» **Problem description**
Scan the entries line by line and return those with "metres".
□ □ □ □ □
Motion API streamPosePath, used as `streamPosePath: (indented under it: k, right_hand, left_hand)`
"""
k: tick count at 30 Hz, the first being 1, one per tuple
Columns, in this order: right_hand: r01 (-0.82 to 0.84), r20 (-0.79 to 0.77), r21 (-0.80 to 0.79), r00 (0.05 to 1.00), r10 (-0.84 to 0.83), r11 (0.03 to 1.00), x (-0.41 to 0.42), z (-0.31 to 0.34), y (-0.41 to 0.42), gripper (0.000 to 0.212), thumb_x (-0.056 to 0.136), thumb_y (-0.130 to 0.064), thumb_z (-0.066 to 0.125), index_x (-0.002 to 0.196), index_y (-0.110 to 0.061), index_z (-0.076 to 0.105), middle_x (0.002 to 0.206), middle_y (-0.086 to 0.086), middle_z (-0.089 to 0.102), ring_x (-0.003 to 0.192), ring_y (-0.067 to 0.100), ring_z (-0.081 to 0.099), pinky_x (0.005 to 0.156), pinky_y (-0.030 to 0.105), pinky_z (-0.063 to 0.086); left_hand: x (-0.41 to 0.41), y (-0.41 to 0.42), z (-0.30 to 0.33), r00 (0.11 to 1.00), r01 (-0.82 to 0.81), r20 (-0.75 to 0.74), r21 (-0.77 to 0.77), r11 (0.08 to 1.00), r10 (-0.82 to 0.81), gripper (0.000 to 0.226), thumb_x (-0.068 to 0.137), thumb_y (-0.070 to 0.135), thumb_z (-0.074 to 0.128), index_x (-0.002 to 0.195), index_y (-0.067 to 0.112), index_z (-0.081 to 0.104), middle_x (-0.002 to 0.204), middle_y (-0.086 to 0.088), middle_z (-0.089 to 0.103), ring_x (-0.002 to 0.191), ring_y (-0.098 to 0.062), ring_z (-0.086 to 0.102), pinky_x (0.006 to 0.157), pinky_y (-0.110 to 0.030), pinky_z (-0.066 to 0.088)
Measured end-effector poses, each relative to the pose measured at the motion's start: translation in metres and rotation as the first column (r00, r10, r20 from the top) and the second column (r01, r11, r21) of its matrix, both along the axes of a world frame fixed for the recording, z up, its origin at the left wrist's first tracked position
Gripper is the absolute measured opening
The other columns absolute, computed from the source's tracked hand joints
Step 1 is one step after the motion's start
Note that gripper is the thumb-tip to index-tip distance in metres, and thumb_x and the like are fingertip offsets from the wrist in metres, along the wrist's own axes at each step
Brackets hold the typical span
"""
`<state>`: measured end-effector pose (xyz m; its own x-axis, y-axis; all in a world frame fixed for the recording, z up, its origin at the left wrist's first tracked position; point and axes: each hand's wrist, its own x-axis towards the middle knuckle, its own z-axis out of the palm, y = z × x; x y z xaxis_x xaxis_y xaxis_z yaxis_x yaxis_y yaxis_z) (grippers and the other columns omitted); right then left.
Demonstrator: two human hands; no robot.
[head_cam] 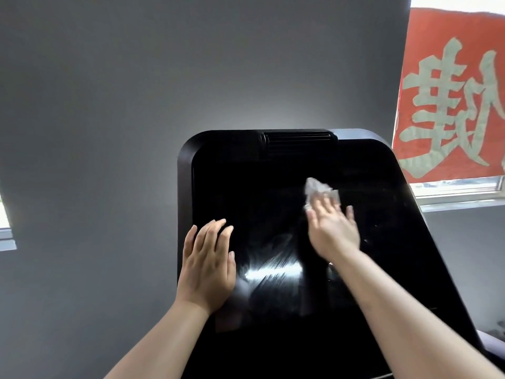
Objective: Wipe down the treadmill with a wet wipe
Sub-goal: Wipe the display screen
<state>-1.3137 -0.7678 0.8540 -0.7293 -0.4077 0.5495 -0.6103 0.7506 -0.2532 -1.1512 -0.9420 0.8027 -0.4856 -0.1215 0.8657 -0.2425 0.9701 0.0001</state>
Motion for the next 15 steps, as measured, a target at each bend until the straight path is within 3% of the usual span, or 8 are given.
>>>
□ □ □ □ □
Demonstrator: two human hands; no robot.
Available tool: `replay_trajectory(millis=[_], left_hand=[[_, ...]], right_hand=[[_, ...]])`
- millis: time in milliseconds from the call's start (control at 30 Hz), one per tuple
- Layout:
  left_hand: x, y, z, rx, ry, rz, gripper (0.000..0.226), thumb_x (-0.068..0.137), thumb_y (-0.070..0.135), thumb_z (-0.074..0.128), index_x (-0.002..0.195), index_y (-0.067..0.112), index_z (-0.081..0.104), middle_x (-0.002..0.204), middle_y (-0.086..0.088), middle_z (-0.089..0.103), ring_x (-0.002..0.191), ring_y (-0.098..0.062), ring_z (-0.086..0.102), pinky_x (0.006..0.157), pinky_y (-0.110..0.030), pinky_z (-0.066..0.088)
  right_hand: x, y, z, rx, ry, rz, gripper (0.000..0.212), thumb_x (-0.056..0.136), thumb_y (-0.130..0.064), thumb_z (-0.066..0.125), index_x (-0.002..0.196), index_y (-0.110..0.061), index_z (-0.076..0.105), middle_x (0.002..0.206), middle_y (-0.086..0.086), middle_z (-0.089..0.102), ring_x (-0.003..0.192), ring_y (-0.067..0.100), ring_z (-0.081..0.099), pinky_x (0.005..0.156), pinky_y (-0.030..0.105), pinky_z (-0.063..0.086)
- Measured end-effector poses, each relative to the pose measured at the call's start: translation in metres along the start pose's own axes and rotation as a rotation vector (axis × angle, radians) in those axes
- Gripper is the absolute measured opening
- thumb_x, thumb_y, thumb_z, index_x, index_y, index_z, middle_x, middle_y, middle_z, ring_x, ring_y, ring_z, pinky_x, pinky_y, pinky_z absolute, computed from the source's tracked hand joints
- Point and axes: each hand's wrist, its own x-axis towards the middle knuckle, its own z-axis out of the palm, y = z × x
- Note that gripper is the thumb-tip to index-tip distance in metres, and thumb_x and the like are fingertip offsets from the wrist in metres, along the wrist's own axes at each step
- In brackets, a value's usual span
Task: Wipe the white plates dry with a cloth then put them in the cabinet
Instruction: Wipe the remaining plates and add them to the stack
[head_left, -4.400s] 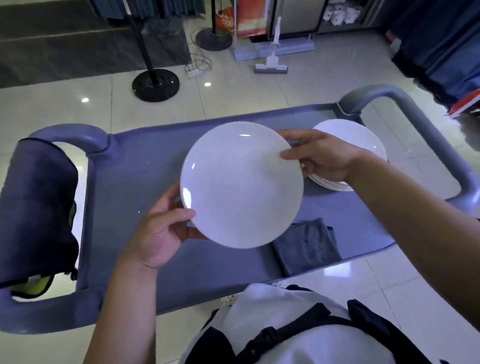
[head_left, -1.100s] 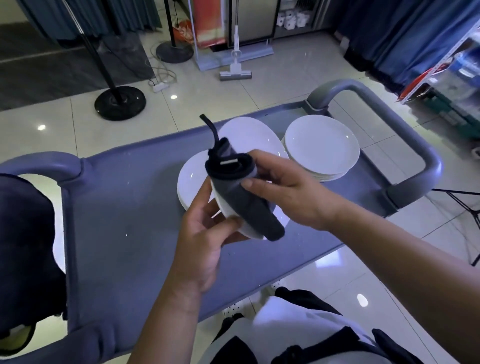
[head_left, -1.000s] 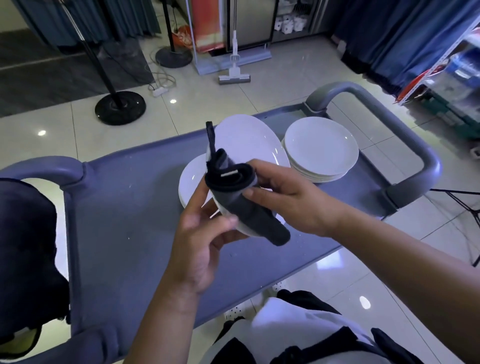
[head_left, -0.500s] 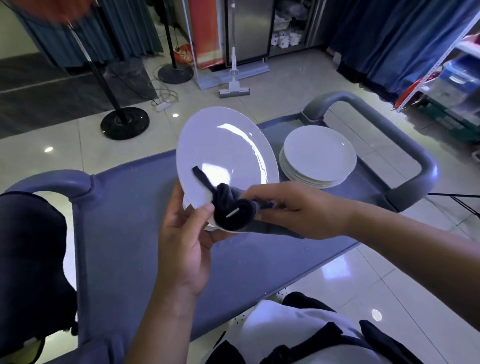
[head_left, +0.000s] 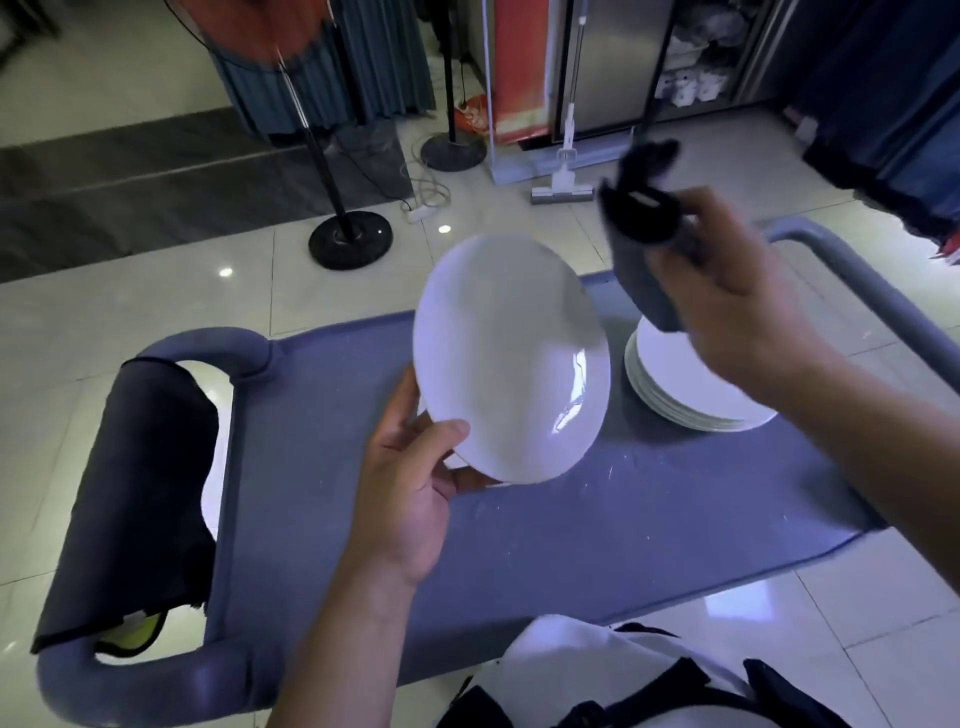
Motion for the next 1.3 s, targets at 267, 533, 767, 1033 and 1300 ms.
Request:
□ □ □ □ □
» **Finished task**
Measured end-effector poses, each relative to the pose measured at the motion's start: translation in metres and rotation as the first column (r00, r10, r20 from the top) and the second column (r01, r11, r21) of its matrix, both along the axes of a world frame fixed for the recording, z up, its origin at the left wrist's first tracked position
Note that gripper is the thumb-tip to index-tip distance in metres, and thumb_x and the like are fingertip offsets from the wrist in metres, along the wrist's own axes at each step
- Measured end-effector poses, each relative to the pose measured at the call's start: translation in metres along the start pose's own axes and rotation as a rotation vector (axis × angle, radians) in those axes
- Note that gripper is the thumb-tip to index-tip distance in metres, and thumb_x and the like are fingertip offsets from the wrist in metres, along the wrist's own axes at each step

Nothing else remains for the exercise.